Anyway, I am flipping through Sanditon and thoroughly enjoying myself, and before I see what miss Barrett supposed happened, I hope to blahg a little about what I think ought to happen. Then we can see how close I am. Note that I am excessively excited for tomorrow’s get-together, as I haven’t had much opportunity during my emmigration to make any friends.

Cover of The Plain Janes by MINX Books
Cover of The Plain Janes by MINX Books

Simultaneously, I am writing my review of Cecil Castellucci (I think I spelled that right) and Jim Rugg’s The Plain Janes for The Graphic Classroom,  a graphic novel I think subtle and deep and bittersweet.
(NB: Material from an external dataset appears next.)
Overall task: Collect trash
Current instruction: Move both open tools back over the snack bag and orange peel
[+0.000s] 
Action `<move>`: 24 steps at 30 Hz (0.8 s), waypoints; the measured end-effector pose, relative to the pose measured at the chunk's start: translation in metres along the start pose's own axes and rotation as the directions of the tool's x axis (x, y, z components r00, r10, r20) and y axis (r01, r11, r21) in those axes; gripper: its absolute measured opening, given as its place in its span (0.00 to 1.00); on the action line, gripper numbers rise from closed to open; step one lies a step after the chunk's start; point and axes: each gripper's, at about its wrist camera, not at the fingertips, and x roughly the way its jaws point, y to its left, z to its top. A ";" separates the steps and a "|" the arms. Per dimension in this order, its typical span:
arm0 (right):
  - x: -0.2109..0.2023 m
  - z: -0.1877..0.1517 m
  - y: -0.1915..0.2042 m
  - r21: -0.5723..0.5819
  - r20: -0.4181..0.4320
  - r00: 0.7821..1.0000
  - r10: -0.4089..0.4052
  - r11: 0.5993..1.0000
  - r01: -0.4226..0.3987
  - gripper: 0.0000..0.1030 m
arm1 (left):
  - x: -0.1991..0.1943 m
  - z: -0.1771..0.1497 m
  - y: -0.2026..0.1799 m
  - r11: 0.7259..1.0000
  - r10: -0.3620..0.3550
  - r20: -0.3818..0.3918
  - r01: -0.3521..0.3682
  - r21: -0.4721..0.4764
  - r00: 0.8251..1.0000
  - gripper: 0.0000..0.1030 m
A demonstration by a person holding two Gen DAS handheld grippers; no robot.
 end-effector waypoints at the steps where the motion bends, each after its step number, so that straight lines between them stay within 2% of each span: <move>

Although my reviews are never considerably long, I spend much time stickey-noting the book – I read it in about two hours and it’s been a week re-reading! I will have plenty to say, soon.

Your pal,




Footnote: This manuscript (Sanditon) is among the few of Jane Austen’s we have; it is fascinating and enlightening: just what and why does she omit that or this? – it is a work ever in progress, frozen in time, an inksmear maybe scribbling-on still somewhere a shadowstep from here. Manuscripts are important.